(YOUR TASK): Your reply should be made up of every line in the records below that holds the string "camera".

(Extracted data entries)
========================

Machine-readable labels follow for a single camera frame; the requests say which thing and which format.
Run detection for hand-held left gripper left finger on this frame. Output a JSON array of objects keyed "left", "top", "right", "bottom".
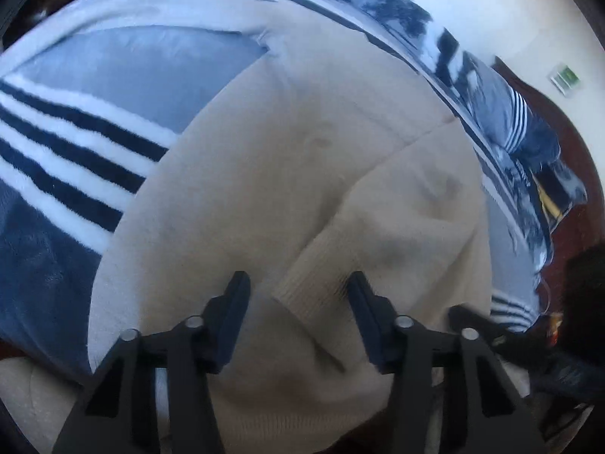
[{"left": 52, "top": 271, "right": 251, "bottom": 454}]

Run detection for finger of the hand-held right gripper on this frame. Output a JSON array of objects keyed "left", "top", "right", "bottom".
[{"left": 448, "top": 305, "right": 521, "bottom": 356}]

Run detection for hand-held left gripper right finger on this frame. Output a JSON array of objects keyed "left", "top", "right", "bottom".
[{"left": 349, "top": 271, "right": 549, "bottom": 454}]

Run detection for cream knit sweater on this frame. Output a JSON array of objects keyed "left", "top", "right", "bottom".
[{"left": 87, "top": 0, "right": 495, "bottom": 454}]

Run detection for off-white fuzzy cloth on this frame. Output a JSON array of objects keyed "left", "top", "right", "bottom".
[{"left": 0, "top": 354, "right": 100, "bottom": 454}]

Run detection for blue white striped blanket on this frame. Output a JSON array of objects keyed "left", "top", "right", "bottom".
[{"left": 0, "top": 0, "right": 589, "bottom": 379}]

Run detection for green white wall plate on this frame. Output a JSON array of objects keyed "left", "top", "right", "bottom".
[{"left": 548, "top": 63, "right": 583, "bottom": 98}]

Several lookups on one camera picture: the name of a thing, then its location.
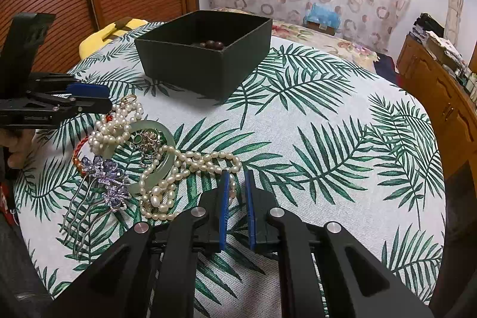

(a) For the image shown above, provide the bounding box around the red cord bracelet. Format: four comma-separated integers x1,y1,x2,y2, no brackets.
71,115,113,174

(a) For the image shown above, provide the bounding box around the purple flower hair comb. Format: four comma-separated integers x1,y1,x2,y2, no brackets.
59,155,132,256

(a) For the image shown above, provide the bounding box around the yellow plush toy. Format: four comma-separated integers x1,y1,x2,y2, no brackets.
79,17,150,60

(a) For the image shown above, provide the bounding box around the person's left hand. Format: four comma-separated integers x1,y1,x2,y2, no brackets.
0,129,36,170

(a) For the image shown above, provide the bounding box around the pale green jade bangle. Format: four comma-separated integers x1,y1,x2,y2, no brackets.
102,120,179,194

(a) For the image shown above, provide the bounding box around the blue plastic bag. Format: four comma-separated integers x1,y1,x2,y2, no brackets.
303,2,343,29

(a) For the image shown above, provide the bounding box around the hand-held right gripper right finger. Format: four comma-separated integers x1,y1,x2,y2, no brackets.
244,169,436,318

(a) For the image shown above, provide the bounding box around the wooden cabinet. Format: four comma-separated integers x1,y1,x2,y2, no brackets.
396,34,477,178

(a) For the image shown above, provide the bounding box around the stack of folded clothes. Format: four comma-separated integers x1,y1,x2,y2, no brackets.
412,13,447,43

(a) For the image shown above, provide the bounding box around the cardboard box with floral cloth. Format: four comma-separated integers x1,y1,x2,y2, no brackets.
425,31,467,70

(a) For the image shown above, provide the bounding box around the large-bead pearl necklace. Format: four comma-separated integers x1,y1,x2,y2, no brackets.
139,143,243,222

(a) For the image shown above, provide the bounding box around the silver chain with green pendant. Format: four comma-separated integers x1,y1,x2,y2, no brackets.
131,129,167,168

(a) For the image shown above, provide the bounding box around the brown bead bracelet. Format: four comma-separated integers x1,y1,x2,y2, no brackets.
194,39,226,51

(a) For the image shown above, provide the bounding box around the dark blue blanket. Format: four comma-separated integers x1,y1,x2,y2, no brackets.
374,53,401,85

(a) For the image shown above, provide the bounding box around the row of cosmetic bottles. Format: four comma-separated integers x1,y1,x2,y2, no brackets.
453,65,477,97

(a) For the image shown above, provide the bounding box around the black jewelry box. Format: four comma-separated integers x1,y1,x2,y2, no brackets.
134,10,273,103

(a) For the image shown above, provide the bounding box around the floral blanket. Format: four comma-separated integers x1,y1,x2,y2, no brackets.
212,7,381,75

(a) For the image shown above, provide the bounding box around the small cardboard box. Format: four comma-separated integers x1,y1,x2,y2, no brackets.
306,20,337,36

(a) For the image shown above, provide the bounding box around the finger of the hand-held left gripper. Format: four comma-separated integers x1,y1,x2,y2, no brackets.
27,73,111,99
28,93,113,117

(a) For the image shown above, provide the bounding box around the beige side curtain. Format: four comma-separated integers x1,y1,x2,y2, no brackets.
445,0,465,43

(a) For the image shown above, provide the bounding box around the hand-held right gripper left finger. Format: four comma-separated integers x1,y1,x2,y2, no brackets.
48,169,232,318

========================

(ANSWER TO THIS PROBLEM):
Machine-readable labels follow for a single camera frame; the requests say which thing and which format.
Several lookups on one camera picture: the name of a thing, then its location.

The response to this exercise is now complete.